Databricks Query

The Databricks Query executor runs one or more Spark SQL queries on Databricks each time it receives an event record. Use the executor as part of an event stream in the pipeline. For information about supported versions, see Supported Systems and Versions in the Data Collector documentation.

For example, you might use the Databricks Query executor to run a Spark SQL query that executes the VACUUM command to remove leftover files when the pipeline generates a pipeline stop event.

The Databricks Query executor uses a JDBC connection to connect to the Databricks cluster. When you configure the executor, you specify the JDBC URL and credentials to use to connect to the Databricks cluster, and then you define the Spark SQL queries to run.

When needed, you also define the connection information that the executor uses to connect to the storage location in Amazon S3 or Azure Data Lake Storage Gen2.

You can also configure the executor to generate events for another event stream. For more information about dataflow triggers and the event framework, see Dataflow Triggers Overview.

Before you use the Databricks Query executor, you must complete a prerequisite task.

Prerequisite

Before configuring the Databricks Query executor, prepare your Databricks cluster.

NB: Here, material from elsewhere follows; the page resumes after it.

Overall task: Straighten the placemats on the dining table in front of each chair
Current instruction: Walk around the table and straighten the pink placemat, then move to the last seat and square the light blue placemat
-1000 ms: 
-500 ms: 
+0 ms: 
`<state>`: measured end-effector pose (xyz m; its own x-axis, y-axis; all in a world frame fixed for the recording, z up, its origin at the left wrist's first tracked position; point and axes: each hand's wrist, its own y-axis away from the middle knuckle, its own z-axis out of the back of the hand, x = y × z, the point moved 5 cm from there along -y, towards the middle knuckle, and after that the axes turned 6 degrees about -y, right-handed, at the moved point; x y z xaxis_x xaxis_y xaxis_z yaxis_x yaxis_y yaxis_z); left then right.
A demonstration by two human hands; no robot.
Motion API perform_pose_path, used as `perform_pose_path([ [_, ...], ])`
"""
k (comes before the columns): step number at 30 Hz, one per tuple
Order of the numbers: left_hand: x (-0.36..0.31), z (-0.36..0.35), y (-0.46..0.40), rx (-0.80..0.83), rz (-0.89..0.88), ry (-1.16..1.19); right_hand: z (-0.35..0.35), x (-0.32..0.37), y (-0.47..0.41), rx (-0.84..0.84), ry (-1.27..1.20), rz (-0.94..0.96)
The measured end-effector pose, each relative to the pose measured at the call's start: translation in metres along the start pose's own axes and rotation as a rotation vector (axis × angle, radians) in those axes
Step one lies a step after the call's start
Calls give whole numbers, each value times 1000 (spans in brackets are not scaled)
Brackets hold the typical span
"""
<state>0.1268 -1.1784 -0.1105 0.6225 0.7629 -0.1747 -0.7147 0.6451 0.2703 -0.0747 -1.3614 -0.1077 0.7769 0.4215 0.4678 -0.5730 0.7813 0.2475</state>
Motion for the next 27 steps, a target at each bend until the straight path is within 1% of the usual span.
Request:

In Databricks, configure and start your Databricks cluster, generate a personal access token, and locate the JDBC URL used to access the cluster.

Tip: In Databricks, you can locate the JDBC URL for your cluster on the JDBC/ODBC tab in the cluster configuration details.

Spark SQL Queries

You define one or more Spark SQL queries that the Databricks Query executor runs in Databricks each time it receives an event record.

The Databricks Query executor waits for each query to complete before continuing with the next query for the same event record. It also waits for all queries to complete before starting the queries for the next event record. Depending on the speed of the pipeline and the complexity of the queries, the wait for query completion can slow pipeline performance.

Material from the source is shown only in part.